I have a system deployed in AWS EKS, sometimes spot instances metrics is down, and API call to these nodes are very slow. Here is my system:
- 1 EKS cluster
- 1 on-demand node group
- 1 Karpenter v0.29.2 provisioner to provision spot nodes (2vcpu, 8-16G - ["m5a.large", "m5.large", "m6i.large", "r5a.large", "m5d.large", "r5.large", "r6i.large", "r5n.large", "c5.xlarge", "c6i.xlarge"])
- and my API pods running in the nodes (6-8 pods per node ).
I found that the API was slowed down around >20s (normal is 10-20ms), and then I checked the Prometheus metrics "up" and it sometimes got 0 (1-3 minutes each), even though the traffic did not grow much. After the metrics got back to 1, API performance started to become normal. Meanwhile sometimes connecting to Redis or Mongo got timeout or refused.
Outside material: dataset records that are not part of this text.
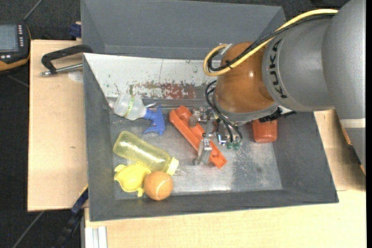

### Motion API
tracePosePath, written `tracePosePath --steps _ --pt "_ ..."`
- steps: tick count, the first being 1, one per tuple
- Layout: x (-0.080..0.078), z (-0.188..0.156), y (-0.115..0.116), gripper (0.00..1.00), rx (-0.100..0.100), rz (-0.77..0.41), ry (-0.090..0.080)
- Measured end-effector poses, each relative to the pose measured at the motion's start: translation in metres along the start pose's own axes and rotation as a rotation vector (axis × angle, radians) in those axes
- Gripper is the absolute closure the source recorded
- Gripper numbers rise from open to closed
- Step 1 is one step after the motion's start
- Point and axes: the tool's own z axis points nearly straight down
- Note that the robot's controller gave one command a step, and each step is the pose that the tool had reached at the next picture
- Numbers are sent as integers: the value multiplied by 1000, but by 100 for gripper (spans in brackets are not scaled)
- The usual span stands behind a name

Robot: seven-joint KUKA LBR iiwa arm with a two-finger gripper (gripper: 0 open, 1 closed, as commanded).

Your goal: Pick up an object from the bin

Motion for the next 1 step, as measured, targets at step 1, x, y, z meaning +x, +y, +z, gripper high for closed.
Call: tracePosePath --steps 1 --pt "20 -2 10 100 0 164 9"
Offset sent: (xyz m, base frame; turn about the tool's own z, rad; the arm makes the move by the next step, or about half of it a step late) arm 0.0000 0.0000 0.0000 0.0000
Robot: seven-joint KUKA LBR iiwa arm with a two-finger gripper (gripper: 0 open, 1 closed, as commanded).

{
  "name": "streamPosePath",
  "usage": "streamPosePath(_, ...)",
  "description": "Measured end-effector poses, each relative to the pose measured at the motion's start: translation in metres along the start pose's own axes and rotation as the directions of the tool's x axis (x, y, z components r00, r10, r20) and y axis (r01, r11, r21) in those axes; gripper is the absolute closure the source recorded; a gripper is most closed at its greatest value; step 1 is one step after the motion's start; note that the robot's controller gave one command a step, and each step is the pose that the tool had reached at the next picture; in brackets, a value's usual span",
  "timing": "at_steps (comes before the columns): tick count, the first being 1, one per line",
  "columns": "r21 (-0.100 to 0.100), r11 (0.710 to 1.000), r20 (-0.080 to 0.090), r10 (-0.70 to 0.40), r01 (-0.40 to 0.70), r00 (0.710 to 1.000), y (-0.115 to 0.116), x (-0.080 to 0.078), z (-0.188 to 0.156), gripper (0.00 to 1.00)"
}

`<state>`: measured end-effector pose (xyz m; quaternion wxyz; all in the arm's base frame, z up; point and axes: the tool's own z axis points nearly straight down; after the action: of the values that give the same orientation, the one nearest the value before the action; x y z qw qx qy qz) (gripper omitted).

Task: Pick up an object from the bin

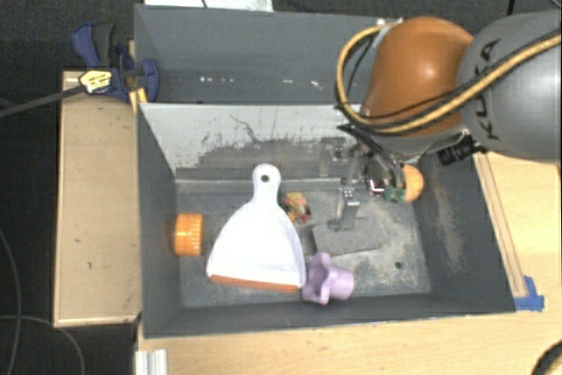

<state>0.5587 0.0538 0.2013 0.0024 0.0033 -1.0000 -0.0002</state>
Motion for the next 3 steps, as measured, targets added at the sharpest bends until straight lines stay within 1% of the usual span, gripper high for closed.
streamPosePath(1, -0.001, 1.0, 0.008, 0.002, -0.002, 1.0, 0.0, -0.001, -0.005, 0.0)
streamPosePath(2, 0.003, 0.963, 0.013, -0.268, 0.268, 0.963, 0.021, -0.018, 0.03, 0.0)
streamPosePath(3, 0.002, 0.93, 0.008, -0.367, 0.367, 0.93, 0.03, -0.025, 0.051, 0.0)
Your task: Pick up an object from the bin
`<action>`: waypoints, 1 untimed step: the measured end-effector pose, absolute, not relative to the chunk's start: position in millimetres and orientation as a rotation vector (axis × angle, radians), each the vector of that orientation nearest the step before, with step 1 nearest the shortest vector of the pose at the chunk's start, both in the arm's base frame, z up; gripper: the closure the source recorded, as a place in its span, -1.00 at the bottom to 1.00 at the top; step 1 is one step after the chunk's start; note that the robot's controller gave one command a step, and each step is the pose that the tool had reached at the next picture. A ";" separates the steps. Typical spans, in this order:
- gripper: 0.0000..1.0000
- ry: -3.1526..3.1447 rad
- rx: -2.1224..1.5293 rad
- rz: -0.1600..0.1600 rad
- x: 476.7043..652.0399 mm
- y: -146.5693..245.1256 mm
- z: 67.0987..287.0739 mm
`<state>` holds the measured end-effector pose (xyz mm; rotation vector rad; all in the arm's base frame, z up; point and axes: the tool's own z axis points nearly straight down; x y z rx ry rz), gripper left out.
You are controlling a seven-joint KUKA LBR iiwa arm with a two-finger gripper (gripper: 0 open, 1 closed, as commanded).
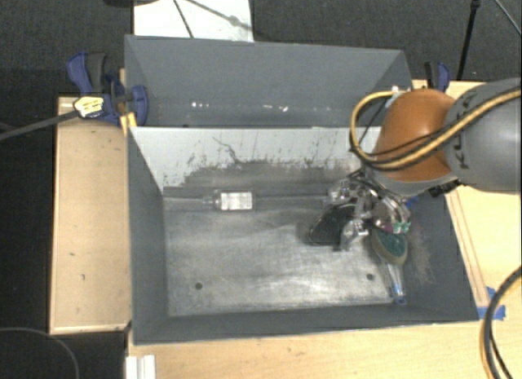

Here is the node system log:
I saw the nodes' system logs and compared them to logs of other working fine nodes, and there weren't any differences.
I wonder why the Karpenter spot nodes were slowed down sometimes. Does anyone has faced this problem, or any idea on how to debug this? Thank you so much!
Update: I moved to use on-demand in Karpenter provisioner, and it still has the same issue. Especially, when I increase the number of API pods in a node, it happens more frequently, so I decided to decrease the number of pods for a while. The metrics for CPU and memory are around 50-70%. Disk IOPS is less than 600 IOPS on gp3 with 3000 IOPS. I don't think it's reaching the limit threshold or getting throttled.